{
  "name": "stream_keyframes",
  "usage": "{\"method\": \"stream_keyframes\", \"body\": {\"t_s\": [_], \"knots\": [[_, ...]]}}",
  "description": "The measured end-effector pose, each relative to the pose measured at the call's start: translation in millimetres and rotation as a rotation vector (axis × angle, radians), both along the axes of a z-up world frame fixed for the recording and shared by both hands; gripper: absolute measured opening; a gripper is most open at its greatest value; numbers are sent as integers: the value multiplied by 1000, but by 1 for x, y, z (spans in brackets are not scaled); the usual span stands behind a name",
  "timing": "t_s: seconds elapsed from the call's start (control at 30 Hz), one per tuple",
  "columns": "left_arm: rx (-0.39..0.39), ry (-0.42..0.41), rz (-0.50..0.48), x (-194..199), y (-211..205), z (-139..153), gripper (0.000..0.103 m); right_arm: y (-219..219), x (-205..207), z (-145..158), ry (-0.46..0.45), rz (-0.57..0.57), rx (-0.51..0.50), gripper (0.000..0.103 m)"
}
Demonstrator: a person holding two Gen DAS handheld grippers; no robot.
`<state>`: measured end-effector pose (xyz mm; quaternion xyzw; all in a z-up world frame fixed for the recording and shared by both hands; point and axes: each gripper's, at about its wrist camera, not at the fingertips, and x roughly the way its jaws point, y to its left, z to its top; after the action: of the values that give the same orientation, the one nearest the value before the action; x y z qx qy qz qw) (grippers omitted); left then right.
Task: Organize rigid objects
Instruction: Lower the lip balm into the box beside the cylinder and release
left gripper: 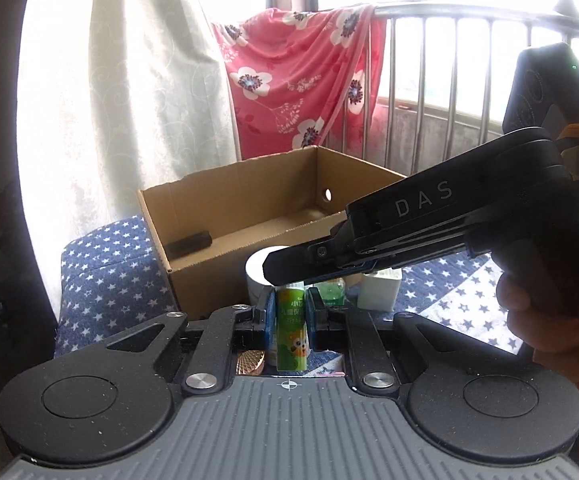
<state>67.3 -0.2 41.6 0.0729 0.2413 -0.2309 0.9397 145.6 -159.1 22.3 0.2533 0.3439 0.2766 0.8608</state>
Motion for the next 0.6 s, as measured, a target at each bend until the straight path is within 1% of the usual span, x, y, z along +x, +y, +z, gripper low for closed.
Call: {"method": "stream_keyframes", "body": {"t_s": [0.07,0.13,0.2,0.3,0.4,0.5,0.6], "knots": [[-20,-4,19,16,4,17,15,5,7,22,-62,22,-27,18],[-27,6,36,39,6,28,15,12,23,41,-103,42,-52,18],[-43,60,51,72,9,32,15,13,46,50,-107,55,-76,18],[-63,176,72,121,9,27,15,20,93,49,-37,77,-103,17],[-55,271,99,162,5,13,15,21,140,33,75,87,-120,16],[-19,334,131,187,1,-4,14,19,178,15,182,94,-124,16],[42,364,161,203,-5,-17,15,18,205,-4,264,110,-134,16]]}}
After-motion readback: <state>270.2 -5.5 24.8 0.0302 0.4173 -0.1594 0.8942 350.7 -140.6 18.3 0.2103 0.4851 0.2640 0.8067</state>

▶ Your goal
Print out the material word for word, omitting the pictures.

▶ Result for this exercise
{
  "name": "stream_keyframes",
  "usage": "{\"method\": \"stream_keyframes\", \"body\": {\"t_s\": [_], \"knots\": [[_, ...]]}}",
  "description": "The measured end-effector pose, each relative to the pose measured at the call's start: translation in millimetres and rotation as a rotation vector (axis × angle, radians), both along the axes of a z-up world frame fixed for the recording and shared by both hands; gripper: absolute measured opening; a gripper is most open at its greatest value; numbers are sent as integers: the value multiplied by 1000, but by 1 for x, y, z (spans in brackets are not scaled); the usual span stands behind a name",
  "timing": "t_s: seconds elapsed from the call's start (control at 30 Hz), one per tuple",
  "columns": "left_arm: rx (-0.39..0.39), ry (-0.42..0.41), rz (-0.50..0.48), x (-194..199), y (-211..205), z (-139..153), gripper (0.000..0.103 m); right_arm: y (-219..219), x (-205..207), z (-145..158), ry (-0.46..0.45), rz (-0.57..0.57), rx (-0.51..0.50), gripper (0.000..0.103 m)"
}
Demonstrator: a person holding two Gen DAS handheld grippers; no robot.
`<state>`: measured end-effector pose (xyz mm; quaternion xyzw; all in a z-up world frame fixed for the recording and shared by both hands; point and axes: each gripper's, at about its wrist camera, not at the fingertips, and x roughly the way its jaws point, y to its left, z to its top; after the action: of the values that give the same orientation, the one nearest the value before the action; x y z qx qy qz qw) (grippers omitted); left then right.
Task: Organize rigid objects
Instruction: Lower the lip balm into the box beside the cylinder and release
left gripper: 
<state>67.3 -0.2 41.6 0.0729 0.2413 -0.2309 0.9397 145.6 -159.1 22.3 0.2533 0.3439 0.2766 0.8608</state>
Motion for the next 0.6 s, as measured, a target at each bend until the straight path is within 1% of the usual span, x, y, z along +x, +y, +z, gripper low for closed.
Call: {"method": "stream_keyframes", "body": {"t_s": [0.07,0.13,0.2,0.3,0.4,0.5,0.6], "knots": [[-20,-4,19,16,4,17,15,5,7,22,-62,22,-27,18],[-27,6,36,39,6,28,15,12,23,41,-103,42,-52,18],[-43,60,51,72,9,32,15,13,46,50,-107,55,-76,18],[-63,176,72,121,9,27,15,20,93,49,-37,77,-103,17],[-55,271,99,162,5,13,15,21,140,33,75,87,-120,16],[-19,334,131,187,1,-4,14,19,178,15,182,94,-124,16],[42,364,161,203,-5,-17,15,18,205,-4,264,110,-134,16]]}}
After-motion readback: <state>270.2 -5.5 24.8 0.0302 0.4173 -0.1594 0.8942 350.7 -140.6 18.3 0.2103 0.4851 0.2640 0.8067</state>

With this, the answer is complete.